Business & Policy
Researcher asking PEI residents to use LB-resistant tomatoes
By Press release
February 20, 2015, Charlottetown, PEI – Agriculture and Agri-Food Canada researcher Rick Peters is asking gardeners to save themselves some frustration with their tomatoes this year and at the same time help protect the province’s $1 billion potato industry by planting tomato varieties with a proven resistance to a new strain of late blight.
Peters, a late blight specialist with the Crops and Livestock Research Centre in Charlottetown, says gardeners should choose from several varieties know to be resistant to the late blight strain US-23; resistant varieties exist in many size categories from large cherry tomato (for example Mountain Magic), beefsteak (such as Mountain Merit) and medium-sized (including Defiant).
He also wants gardeners to know what to do if late blight appears in their plots. Peters says in the two years since US-23 has shown up on PEI, he has received more than 200 calls from gardeners looking for advice after losing their tomatoes to late blight.
He says some of the outbreaks of late blight in commercial potato crops can be traced to gardens where spores from infected plants were carried by the wind. Crop losses can be more than $30 million annually in Canada.
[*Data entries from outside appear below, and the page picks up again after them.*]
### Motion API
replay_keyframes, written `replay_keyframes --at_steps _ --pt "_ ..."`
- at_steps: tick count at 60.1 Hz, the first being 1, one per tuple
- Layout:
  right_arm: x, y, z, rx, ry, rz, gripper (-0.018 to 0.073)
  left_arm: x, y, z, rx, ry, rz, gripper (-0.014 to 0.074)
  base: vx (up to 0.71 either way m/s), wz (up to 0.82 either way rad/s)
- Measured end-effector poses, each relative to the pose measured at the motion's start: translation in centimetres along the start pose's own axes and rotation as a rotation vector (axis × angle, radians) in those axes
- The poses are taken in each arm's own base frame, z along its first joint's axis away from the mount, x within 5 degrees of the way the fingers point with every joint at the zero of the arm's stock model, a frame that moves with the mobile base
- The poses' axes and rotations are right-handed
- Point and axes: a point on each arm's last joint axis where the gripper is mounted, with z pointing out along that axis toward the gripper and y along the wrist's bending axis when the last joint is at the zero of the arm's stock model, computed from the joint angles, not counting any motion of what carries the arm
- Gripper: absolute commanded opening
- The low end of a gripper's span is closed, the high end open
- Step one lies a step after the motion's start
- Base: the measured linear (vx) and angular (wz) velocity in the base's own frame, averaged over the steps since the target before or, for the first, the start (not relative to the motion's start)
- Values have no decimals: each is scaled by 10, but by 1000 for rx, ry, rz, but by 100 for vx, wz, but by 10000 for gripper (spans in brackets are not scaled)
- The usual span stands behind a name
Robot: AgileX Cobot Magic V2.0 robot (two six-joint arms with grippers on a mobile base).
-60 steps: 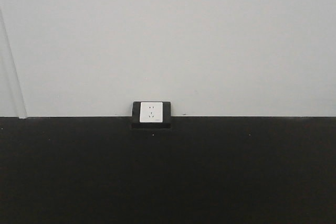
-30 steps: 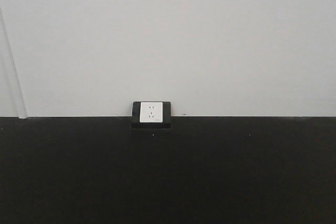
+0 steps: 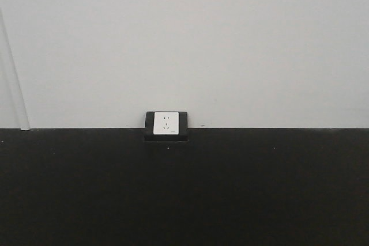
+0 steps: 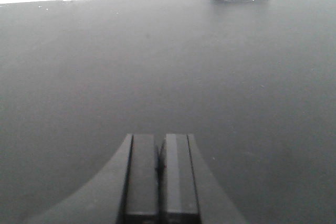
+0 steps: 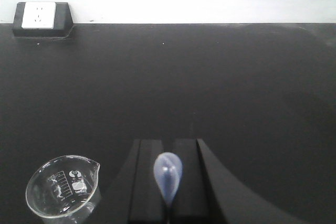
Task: Grab transparent chemical and place on left bench
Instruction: 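Lift the dropper up out of the beaker with the right gripper, then turn and drive the base toward the bench with white bins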
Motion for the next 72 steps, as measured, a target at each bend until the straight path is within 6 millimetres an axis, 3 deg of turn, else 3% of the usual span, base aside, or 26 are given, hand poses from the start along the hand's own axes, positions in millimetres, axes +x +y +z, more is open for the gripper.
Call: replay_keyframes --at_steps 33,72 --pt "0 0 0 1 0 -2 -1 0 0 0 0 0 0 -4 -5 1" --pt "0 0 0 3 0 -3 0 0 0 0 0 0 0 -4 -31 7"
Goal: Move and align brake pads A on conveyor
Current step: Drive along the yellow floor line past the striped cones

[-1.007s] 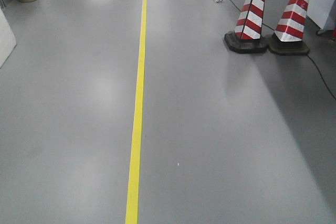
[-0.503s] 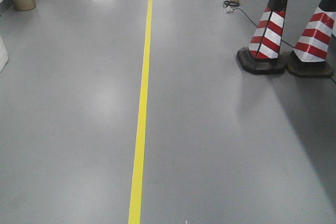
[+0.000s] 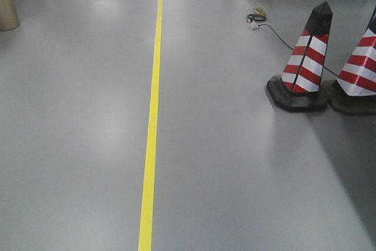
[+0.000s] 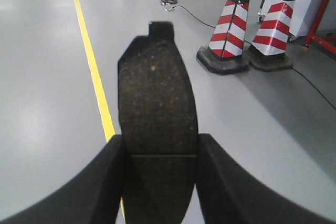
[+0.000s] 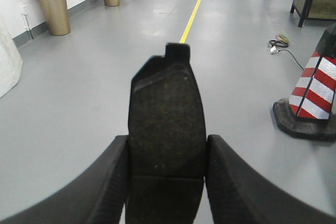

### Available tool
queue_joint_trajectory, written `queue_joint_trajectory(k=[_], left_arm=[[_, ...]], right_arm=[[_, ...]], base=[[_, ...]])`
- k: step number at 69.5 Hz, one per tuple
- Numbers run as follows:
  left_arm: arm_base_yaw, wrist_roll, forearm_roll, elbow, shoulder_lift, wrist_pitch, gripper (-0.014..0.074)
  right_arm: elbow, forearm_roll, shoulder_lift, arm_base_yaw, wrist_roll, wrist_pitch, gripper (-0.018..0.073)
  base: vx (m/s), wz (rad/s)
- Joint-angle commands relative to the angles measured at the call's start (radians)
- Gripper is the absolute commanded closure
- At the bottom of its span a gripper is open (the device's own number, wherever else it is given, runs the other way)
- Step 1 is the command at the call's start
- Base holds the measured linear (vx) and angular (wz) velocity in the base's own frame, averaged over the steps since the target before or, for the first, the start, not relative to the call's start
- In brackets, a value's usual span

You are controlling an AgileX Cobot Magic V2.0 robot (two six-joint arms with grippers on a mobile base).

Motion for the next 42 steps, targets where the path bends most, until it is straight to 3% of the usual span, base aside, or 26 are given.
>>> queue_joint_trajectory(k=[1,42], left_arm=[[-0.004,-0.01,0.019,-0.029,0.006,-0.083,0.0603],[-0.004,-0.01,0.019,-0.029,0.006,-0.083,0.0603]], right_arm=[[-0.029,-0.021,0.006,-0.005,-0.004,-0.084,0.0564],[-0.029,-0.021,0.006,-0.005,-0.004,-0.083,0.0564]], base=[[0.7,-0.06],[0.69,0.01]])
In addition to growing blight resistant varieties, Peters says gardeners can reduce the chance of a blight outbreak by:
- planting only certified seeds
- start tomatoes from seed inside
- don’t grow potatoes, tomatoes, peppers, eggplant close together
- water the soil, not the leaves
- allow good air flow and plant in the full sun
- destroy volunteer plants
- watch for diseased plants and remove immediately
If a diseased plant is found, Peters says residents should put a plastic bag over the plant, pull it out of the ground, seal the bag, let it break down in the sun and then put it in the garbage.